Output all of the entries beneath, exactly as written.

■ ■ ■ ■ ■ ■ ■

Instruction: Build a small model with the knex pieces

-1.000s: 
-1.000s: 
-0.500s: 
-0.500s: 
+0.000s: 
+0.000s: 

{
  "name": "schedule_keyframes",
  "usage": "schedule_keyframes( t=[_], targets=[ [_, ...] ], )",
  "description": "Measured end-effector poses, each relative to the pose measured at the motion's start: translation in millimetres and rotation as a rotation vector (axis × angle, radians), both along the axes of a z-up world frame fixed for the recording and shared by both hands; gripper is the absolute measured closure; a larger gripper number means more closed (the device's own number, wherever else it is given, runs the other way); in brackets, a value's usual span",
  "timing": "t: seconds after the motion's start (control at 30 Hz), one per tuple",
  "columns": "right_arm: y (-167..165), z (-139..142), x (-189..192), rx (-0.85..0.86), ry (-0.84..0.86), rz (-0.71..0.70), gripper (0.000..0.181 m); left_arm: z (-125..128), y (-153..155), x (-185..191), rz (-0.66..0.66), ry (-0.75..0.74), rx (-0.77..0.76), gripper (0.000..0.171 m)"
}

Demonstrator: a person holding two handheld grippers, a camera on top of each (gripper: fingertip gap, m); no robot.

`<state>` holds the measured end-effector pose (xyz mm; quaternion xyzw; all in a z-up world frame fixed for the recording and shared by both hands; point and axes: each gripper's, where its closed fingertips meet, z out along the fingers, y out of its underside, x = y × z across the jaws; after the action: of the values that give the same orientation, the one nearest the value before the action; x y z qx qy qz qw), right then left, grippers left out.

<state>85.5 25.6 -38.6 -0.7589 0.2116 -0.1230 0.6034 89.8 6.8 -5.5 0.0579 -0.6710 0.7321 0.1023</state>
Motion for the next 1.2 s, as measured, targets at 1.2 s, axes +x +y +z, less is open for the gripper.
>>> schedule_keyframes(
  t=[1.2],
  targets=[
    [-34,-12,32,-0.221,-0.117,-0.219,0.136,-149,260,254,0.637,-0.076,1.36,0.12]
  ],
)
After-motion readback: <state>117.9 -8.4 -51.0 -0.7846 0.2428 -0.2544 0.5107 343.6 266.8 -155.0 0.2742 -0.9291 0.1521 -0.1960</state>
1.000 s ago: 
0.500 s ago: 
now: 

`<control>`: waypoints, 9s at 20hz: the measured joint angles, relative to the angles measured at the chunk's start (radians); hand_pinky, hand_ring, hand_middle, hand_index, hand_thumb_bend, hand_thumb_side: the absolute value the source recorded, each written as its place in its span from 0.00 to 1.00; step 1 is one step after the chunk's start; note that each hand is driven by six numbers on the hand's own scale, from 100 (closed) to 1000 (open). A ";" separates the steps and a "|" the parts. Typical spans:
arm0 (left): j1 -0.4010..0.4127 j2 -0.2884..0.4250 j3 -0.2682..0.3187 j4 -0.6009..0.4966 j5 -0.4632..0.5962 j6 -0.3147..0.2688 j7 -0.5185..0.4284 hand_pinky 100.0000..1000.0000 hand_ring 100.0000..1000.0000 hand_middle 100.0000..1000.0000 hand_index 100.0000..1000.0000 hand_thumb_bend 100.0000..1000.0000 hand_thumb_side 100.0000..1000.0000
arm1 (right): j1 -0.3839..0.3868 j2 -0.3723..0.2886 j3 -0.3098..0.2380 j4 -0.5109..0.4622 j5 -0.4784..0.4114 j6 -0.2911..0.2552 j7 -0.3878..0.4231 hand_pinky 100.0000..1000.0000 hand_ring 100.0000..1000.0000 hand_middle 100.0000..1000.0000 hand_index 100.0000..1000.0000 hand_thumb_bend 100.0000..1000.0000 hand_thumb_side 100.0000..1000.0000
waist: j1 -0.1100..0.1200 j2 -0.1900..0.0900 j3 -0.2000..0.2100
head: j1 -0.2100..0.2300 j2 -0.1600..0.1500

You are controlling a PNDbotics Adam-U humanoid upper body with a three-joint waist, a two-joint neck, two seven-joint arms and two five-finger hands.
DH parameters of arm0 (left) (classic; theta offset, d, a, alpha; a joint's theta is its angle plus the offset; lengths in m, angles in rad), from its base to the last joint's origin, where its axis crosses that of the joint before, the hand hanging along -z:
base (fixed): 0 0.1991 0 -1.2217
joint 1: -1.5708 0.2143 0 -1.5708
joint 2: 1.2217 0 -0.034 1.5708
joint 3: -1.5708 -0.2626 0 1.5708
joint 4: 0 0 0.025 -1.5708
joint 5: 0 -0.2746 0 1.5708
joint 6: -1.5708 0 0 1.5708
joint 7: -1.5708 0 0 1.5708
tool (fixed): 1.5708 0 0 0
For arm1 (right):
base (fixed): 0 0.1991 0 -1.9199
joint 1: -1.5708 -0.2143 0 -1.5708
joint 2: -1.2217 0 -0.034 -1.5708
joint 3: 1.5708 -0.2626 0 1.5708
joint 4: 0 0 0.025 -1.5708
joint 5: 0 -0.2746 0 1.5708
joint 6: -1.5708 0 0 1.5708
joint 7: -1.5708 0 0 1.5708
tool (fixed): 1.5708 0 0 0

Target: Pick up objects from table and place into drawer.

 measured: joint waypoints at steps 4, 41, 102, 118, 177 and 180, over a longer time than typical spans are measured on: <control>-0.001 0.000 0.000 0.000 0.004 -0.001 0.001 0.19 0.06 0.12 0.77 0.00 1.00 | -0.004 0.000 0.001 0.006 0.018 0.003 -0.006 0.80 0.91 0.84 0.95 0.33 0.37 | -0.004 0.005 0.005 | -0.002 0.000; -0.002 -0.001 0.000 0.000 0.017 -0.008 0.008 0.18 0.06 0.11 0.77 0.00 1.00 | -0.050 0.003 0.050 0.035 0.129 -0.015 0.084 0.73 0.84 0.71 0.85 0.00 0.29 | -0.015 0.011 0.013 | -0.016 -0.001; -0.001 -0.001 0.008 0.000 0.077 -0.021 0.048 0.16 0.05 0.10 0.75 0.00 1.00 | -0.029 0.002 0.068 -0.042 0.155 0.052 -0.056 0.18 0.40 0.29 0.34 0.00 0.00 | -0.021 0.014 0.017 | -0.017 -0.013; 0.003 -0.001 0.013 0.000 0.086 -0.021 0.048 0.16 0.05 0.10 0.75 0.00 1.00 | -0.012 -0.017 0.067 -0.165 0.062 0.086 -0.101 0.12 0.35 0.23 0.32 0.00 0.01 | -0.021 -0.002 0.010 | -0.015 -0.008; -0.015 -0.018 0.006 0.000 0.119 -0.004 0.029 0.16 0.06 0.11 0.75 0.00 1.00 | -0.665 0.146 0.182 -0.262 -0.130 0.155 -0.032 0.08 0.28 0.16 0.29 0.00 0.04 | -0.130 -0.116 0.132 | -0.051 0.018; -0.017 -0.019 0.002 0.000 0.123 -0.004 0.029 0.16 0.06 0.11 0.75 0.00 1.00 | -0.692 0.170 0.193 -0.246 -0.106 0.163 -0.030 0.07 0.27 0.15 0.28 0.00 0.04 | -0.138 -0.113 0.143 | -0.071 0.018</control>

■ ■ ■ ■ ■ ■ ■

| Exercise output |
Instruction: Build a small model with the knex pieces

-1.000s: 
-1.000s: 
-0.500s: 
-0.500s: 
+0.000s: 
+0.000s: 

{
  "name": "schedule_keyframes",
  "usage": "schedule_keyframes( t=[_], targets=[ [_, ...] ], )",
  "description": "Measured end-effector poses, each relative to the pose measured at the motion's start: translation in millimetres and rotation as a rotation vector (axis × angle, radians), both along the axes of a z-up world frame fixed for the recording and shared by both hands; gripper is the absolute measured closure; a larger gripper number means more closed (the device's own number, wherever else it is given, runs the other way); in brackets, a value's usual span",
  "timing": "t: seconds after the motion's start (control at 30 Hz), one per tuple",
  "columns": "right_arm: y (-167..165), z (-139..142), x (-189..192), rx (-0.85..0.86), ry (-0.84..0.86), rz (-0.71..0.70), gripper (0.000..0.181 m); left_arm: z (-125..128), y (-153..155), x (-185..191), rz (-0.66..0.66), ry (-0.75..0.74), rx (-0.77..0.76), gripper (0.000..0.171 m)"
}

Demonstrator: a person holding two handheld grippers, a camera on top of each (gripper: fingertip gap, m); no robot.

`<state>` holds the measured end-effector pose (xyz mm; quaternion xyzw; all in a z-up world frame fixed for the recording and shared by both hands; point and axes: each gripper's, where its closed fingertips meet, z out along the fingers, y out of its underside, x = y × z across the jaws; after the action: of the values that give the same orientation, the one nearest the value before the action; x y z qx qy qz qw), right then left, grippers left out.

<state>85.5 25.6 -38.6 -0.7589 0.2116 -0.1230 0.6034 89.8 6.8 -5.5 0.0579 -0.6710 0.7321 0.1023</state>
Motion for the next 1.2 s, as measured, targets at 1.2 s, axes +x +y +z, less is open for the gripper.
>>> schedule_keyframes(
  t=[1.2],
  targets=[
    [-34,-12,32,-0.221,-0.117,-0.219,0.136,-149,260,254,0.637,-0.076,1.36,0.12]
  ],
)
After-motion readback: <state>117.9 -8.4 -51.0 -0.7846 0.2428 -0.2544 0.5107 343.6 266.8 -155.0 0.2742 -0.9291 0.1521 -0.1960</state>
1.000 s ago: 
0.500 s ago: 
now: 

`<control>`: waypoints, 9s at 20hz: the measured joint angles, relative to the angles measured at the chunk's start (radians); hand_pinky, hand_ring, hand_middle, hand_index, hand_thumb_bend, hand_thumb_side: the absolute value the source recorded, each written as its place in its span from 0.00 to 1.00; step 1 is one step after the chunk's start; note that each hand is driven by six numbers on the hand's own scale, from 100 (closed) to 1000 (open). A ";" separates the steps and a "|" the parts. Typical spans:
arm0 (left): j1 -0.4010..0.4127 j2 -0.2884..0.4250 j3 -0.2682..0.3187 j4 -0.6009..0.4966 j5 -0.4632..0.5962 j6 -0.3147..0.2688 j7 -0.5185..0.4284 hand_pinky 100.0000..1000.0000 hand_ring 100.0000..1000.0000 hand_middle 100.0000..1000.0000 hand_index 100.0000..1000.0000 hand_thumb_bend 100.0000..1000.0000 hand_thumb_side 100.0000..1000.0000
arm1 (right): j1 -0.3839..0.3868 j2 -0.3723..0.2886 j3 -0.3098..0.2380 j4 -0.5109..0.4622 j5 -0.4784..0.4114 j6 -0.2911..0.2552 j7 -0.3878..0.4231 hand_pinky 100.0000..1000.0000 hand_ring 100.0000..1000.0000 hand_middle 100.0000..1000.0000 hand_index 100.0000..1000.0000 hand_thumb_bend 100.0000..1000.0000 hand_thumb_side 100.0000..1000.0000
waist: j1 -0.1100..0.1200 j2 -0.1900..0.0900 j3 -0.2000..0.2100
head: j1 -0.2100..0.2300 j2 -0.1600..0.1500

You are controlling a PNDbotics Adam-U humanoid upper body with a three-joint waist, a two-joint neck, two seven-joint arms and two five-finger hands.
DH parameters of arm0 (left) (classic; theta offset, d, a, alpha; a joint's theta is its angle plus the offset; lengths in m, angles in rad), from its base to the last joint's origin, where its axis crosses that of the joint before, the hand hanging along -z:
base (fixed): 0 0.1991 0 -1.2217
joint 1: -1.5708 0.2143 0 -1.5708
joint 2: 1.2217 0 -0.034 1.5708
joint 3: -1.5708 -0.2626 0 1.5708
joint 4: 0 0 0.025 -1.5708
joint 5: 0 -0.2746 0 1.5708
joint 6: -1.5708 0 0 1.5708
joint 7: -1.5708 0 0 1.5708
tool (fixed): 1.5708 0 0 0
For arm1 (right):
base (fixed): 0 0.1991 0 -1.9199
joint 1: -1.5708 -0.2143 0 -1.5708
joint 2: -1.2217 0 -0.034 -1.5708
joint 3: 1.5708 -0.2626 0 1.5708
joint 4: 0 0 0.025 -1.5708
joint 5: 0 -0.2746 0 1.5708
joint 6: -1.5708 0 0 1.5708
joint 7: -1.5708 0 0 1.5708
tool (fixed): 1.5708 0 0 0

Target: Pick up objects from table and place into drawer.

 measured: joint waypoints at steps 4, 41, 102, 118, 177 and 180, over a longer time than typical spans are measured on: <control>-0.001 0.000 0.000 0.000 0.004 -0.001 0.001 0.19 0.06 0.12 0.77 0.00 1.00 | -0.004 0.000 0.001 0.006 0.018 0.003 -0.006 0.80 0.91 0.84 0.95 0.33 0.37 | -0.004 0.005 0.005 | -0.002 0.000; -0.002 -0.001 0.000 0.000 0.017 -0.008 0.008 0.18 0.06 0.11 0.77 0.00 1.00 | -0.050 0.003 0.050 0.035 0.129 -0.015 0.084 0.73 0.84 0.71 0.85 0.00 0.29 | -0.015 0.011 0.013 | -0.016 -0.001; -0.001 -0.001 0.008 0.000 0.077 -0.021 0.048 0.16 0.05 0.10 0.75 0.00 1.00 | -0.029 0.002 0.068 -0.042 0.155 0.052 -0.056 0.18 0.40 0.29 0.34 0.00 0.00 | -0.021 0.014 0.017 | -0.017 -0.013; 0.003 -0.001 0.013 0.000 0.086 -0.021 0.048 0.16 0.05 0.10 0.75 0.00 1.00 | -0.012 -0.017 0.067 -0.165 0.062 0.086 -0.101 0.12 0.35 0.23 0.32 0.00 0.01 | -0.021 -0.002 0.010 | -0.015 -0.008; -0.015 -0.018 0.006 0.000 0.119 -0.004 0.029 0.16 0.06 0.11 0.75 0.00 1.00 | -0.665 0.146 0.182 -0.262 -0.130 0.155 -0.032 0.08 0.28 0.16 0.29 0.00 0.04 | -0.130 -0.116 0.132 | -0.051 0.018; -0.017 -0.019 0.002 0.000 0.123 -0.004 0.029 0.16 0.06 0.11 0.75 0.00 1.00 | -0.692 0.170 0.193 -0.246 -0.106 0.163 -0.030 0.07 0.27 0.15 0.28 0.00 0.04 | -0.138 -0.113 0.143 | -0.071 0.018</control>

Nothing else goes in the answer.